### EXERCISE DETAILS
From the listing below, count the lines where the string "finger" occurs. Give the number, with no other words.

### MATERIAL FOR THIS TASK

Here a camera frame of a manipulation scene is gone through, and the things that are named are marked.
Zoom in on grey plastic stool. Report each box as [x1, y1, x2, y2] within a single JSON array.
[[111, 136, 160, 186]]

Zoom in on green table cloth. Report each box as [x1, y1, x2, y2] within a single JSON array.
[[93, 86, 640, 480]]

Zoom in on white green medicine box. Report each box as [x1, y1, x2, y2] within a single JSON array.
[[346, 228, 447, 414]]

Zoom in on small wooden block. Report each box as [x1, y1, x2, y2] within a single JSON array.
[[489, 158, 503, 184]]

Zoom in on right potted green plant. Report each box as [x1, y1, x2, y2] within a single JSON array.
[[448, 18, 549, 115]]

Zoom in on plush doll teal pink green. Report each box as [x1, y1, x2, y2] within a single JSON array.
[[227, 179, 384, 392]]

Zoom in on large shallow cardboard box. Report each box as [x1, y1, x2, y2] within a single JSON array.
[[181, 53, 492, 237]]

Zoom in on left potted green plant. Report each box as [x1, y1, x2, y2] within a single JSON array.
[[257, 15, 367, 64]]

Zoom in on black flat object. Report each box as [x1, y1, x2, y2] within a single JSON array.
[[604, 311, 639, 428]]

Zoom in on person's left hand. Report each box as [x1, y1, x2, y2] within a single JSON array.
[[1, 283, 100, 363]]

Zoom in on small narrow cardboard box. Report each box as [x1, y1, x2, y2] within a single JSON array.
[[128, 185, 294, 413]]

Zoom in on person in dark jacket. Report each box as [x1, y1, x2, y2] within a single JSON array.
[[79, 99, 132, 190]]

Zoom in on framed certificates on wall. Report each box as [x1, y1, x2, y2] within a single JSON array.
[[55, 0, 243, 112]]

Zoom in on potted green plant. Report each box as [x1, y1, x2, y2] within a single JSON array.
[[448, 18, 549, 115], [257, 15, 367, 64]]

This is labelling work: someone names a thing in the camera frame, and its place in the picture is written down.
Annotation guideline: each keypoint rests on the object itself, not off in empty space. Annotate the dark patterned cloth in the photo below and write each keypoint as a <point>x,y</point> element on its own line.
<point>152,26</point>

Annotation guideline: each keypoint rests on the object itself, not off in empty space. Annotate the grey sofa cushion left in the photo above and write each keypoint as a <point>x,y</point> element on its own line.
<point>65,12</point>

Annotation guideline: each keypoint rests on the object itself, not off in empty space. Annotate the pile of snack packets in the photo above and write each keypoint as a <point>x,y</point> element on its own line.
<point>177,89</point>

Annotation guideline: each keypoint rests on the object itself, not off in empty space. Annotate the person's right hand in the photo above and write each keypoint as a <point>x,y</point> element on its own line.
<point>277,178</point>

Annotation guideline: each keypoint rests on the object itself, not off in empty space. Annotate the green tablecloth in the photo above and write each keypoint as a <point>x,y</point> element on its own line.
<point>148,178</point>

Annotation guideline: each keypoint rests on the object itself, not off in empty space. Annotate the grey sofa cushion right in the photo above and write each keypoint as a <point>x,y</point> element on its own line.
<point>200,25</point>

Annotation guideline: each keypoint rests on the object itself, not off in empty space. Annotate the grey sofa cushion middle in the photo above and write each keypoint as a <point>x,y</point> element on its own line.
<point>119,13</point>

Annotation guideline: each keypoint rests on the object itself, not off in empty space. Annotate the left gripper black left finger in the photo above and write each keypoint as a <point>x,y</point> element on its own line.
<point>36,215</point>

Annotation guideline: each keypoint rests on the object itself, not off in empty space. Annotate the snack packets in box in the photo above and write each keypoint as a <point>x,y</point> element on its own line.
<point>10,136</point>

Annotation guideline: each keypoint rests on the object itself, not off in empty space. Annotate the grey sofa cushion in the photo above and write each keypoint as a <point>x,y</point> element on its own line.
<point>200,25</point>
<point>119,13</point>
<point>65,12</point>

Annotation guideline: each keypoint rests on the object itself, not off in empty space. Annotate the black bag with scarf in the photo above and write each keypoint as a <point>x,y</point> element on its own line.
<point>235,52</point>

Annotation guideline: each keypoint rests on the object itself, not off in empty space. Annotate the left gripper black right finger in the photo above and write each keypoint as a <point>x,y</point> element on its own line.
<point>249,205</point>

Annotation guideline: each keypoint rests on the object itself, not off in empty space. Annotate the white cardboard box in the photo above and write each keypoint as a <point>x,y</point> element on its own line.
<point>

### ANSWER SECTION
2